It is very difficult to avoid being hypercritical of those working in a planning system that is failing to realize its potential in dealing with some serious societal and environmental problems. I would like to report that the new version of the National Policy Planning Framework issued in July 2018 promises to reset the planning of land and buildings enabling it to contribute to the transition to a low carbon economy and caring society. However, having read the NPPF and many of the expert reactions, there is nothing to suggest that the planning system will assist in the reduction of carbon emissions, make housing more affordable, slow down the loss of biodiversity, ensure that the electrification of road transport will reduce hypermobility and increase accessibility, improve air quality, assist with social care or generate local/regional food systems.
While commentators can’t seem to be able to bring themselves to say that the whole exercise was a complete waste of time and missed opportunity, there is not one change to be brought to reader’s attention that is likely to ameliorate any of the damaging and existential threats.

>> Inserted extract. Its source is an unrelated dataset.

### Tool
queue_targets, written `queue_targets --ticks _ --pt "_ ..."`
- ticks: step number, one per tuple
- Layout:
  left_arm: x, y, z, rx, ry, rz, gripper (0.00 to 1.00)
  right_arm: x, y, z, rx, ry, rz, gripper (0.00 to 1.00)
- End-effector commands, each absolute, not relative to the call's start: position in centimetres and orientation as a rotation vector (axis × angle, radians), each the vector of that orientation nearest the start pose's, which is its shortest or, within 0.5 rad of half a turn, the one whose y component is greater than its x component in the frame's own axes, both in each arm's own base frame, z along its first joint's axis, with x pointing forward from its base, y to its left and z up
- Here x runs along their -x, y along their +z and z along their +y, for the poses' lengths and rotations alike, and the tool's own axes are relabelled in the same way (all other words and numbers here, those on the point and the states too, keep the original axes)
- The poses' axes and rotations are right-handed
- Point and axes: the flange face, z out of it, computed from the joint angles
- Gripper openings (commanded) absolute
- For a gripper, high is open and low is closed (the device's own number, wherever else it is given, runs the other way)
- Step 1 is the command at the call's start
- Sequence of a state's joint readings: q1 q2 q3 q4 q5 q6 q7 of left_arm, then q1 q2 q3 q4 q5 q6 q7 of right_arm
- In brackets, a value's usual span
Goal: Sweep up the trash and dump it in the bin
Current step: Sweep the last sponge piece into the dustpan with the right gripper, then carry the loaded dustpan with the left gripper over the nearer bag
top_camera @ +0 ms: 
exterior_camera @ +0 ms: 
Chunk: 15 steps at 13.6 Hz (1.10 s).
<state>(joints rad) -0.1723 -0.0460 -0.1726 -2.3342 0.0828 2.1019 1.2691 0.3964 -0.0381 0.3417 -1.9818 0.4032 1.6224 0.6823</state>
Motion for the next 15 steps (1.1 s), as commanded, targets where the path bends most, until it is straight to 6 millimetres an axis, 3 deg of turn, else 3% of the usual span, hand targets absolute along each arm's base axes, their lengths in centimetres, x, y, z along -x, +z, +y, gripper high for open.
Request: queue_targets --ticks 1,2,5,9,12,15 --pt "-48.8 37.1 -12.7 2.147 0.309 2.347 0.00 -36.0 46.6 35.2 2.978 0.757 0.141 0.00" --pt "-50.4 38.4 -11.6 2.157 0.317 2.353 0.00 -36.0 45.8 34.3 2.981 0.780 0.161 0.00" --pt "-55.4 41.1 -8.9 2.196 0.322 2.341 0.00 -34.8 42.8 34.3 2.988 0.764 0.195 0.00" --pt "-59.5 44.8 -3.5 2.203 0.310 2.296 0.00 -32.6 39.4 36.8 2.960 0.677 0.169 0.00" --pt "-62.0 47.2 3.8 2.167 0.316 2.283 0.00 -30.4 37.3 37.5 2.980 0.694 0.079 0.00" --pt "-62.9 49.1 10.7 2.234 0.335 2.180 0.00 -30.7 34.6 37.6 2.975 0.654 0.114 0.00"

The only comfort is that there is legislation in place (Climate Change Act 2008, Planning and Compulsory Purchase Act 2004 and the Selfbuild and Customhousebuilding Act 2015 (as amended) that should have more power than even Government policy, as well as the Paris Climate Agreement, the Committee on Climate Change and the speech of November 2017 from the then housing minister Alok Sharma (on the Gov.uk web site) regarding community led housing. Problems and opportunities for agroecology, social care, and the electrification and automation of the road transport system don’t even have this kind of support.